[Collected data entries]

··········

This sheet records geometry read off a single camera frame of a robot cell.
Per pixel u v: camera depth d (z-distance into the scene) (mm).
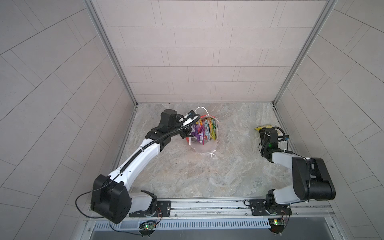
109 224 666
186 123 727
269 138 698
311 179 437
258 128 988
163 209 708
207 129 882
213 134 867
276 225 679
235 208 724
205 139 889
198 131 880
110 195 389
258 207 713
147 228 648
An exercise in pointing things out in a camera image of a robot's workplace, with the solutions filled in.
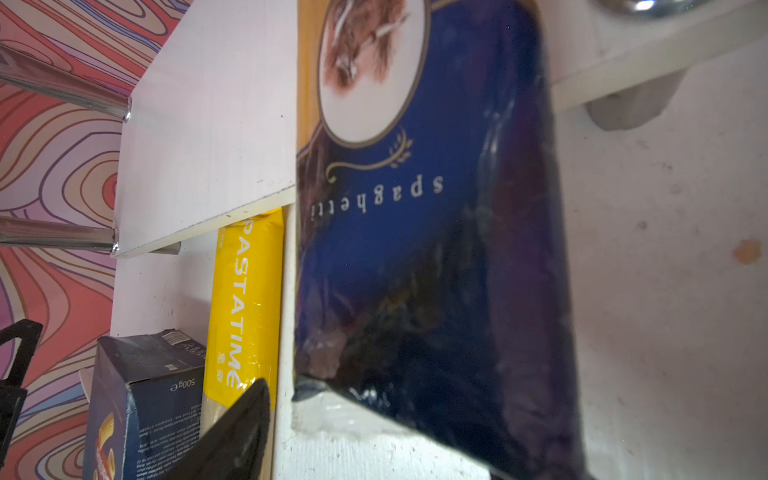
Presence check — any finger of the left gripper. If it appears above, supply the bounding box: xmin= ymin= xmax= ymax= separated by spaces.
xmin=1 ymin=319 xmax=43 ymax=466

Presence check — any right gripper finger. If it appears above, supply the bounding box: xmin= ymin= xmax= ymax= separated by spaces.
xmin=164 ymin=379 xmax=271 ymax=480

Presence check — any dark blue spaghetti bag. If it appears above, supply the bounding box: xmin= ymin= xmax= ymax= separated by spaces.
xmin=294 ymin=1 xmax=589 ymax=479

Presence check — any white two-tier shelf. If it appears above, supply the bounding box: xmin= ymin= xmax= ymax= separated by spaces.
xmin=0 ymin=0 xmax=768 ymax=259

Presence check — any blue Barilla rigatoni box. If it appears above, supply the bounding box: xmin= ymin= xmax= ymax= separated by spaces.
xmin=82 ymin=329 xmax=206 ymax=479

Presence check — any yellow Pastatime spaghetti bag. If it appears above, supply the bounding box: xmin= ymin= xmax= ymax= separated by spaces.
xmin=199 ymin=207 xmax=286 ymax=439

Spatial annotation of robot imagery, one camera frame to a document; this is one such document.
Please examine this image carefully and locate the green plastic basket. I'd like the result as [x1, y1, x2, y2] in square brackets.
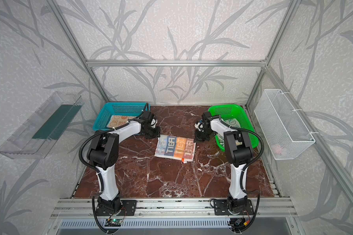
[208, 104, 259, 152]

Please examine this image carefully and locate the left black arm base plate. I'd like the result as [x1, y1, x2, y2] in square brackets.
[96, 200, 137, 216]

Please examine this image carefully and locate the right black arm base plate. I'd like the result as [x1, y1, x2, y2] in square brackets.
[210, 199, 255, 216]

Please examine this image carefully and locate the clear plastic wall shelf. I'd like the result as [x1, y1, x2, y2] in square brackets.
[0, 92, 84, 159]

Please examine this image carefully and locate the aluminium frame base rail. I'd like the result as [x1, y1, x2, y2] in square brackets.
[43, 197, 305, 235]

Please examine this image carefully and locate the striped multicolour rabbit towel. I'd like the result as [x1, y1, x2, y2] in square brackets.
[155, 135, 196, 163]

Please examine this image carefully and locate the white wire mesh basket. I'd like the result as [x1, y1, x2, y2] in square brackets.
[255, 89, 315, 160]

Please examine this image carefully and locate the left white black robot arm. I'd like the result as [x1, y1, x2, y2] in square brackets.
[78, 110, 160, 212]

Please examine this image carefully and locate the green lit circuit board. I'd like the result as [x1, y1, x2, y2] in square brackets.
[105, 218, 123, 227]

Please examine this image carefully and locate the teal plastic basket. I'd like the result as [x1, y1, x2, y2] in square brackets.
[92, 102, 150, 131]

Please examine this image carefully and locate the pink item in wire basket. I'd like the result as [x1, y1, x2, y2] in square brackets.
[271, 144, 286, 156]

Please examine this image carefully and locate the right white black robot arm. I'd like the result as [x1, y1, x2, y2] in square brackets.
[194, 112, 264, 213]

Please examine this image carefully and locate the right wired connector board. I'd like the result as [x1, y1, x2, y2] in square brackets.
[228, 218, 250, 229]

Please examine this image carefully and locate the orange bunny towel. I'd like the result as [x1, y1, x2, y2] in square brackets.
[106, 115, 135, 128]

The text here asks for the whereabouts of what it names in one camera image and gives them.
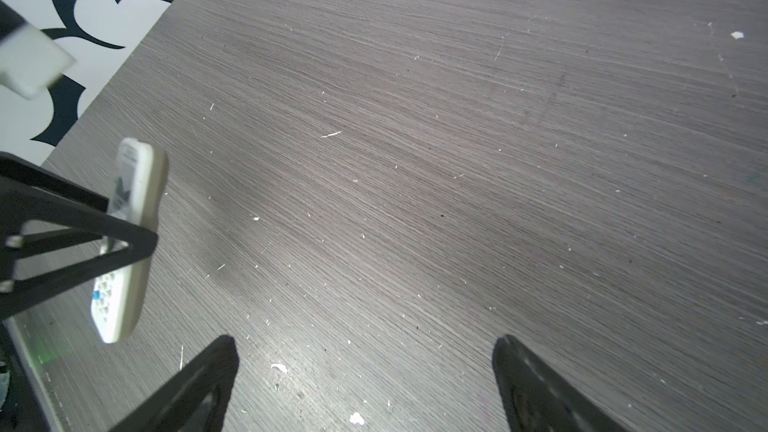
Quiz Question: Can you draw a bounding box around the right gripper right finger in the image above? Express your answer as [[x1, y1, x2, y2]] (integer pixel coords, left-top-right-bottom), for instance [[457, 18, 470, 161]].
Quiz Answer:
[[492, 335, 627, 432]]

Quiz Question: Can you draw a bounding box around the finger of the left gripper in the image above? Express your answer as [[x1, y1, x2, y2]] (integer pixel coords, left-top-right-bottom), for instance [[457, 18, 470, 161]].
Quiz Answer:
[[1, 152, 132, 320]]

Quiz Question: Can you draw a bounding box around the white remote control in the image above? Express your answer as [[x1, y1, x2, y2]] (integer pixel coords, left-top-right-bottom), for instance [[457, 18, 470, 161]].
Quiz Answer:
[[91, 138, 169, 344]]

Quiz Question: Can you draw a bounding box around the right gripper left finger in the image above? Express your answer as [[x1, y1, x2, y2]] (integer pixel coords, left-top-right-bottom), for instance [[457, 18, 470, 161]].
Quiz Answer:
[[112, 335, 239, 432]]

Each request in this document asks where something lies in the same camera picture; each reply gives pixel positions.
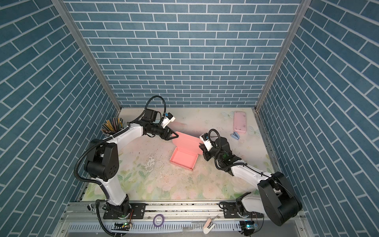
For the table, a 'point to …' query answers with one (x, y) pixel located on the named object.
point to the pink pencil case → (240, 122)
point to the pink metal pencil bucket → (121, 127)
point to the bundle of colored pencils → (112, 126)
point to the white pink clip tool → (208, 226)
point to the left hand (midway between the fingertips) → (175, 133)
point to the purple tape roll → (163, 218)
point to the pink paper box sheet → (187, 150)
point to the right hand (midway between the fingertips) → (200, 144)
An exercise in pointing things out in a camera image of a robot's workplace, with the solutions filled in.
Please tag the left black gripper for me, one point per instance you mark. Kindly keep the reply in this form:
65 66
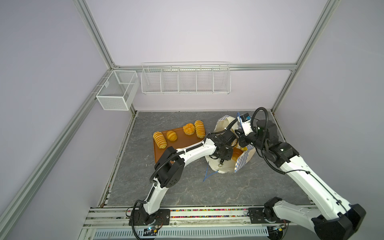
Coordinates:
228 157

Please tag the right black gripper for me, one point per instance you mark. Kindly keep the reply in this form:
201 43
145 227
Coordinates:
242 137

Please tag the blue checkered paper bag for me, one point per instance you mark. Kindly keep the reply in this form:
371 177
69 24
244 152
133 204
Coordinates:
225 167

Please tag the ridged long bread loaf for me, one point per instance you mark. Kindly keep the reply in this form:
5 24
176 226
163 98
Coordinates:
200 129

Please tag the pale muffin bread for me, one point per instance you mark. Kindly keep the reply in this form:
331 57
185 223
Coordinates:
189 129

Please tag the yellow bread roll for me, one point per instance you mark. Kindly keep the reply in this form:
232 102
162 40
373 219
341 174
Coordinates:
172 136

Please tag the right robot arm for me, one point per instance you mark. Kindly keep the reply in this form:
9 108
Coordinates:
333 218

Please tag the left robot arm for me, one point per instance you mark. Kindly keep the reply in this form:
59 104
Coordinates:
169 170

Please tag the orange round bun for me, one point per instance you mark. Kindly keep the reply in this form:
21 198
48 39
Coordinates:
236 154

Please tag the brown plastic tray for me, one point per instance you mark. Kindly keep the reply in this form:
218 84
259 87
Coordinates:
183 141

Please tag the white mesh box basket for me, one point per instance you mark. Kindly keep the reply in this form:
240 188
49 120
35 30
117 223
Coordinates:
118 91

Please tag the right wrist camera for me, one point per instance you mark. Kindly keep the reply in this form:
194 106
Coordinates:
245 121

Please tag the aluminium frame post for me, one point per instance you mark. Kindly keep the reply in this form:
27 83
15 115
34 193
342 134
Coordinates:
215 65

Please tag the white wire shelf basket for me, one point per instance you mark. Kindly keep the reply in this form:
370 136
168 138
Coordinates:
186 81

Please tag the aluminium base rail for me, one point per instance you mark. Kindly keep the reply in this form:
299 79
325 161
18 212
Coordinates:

··········

**ABOUT THIS TASK**
Only lines containing the word "integer" should appear in the answer, and every such line from the records above must be there.

**ANSWER TO THIS TASK**
Quiz Question: Can you draw a bounding box around the right gripper right finger in the image above? Express your answer as [[x1, y1, x2, y2]] (integer pixel coords, left-top-right-bottom), for instance [[457, 18, 470, 161]].
Quiz Question: Can you draw a bounding box around the finger of the left gripper in the image above? Express your answer as [[x1, y1, x2, y2]] (integer pixel coords, left-top-right-bottom), for instance [[457, 18, 470, 161]].
Quiz Question: Can you draw a bounding box around the white remote control in the image above? Express your answer as [[x1, y1, x2, y2]] (integer pixel coords, left-top-right-bottom), for instance [[457, 18, 470, 161]].
Quiz Question: Can you draw a bounding box around the right gripper left finger in the image above? Express your answer as [[x1, y1, x2, y2]] (integer pixel coords, left-top-right-bottom), for instance [[457, 18, 470, 161]].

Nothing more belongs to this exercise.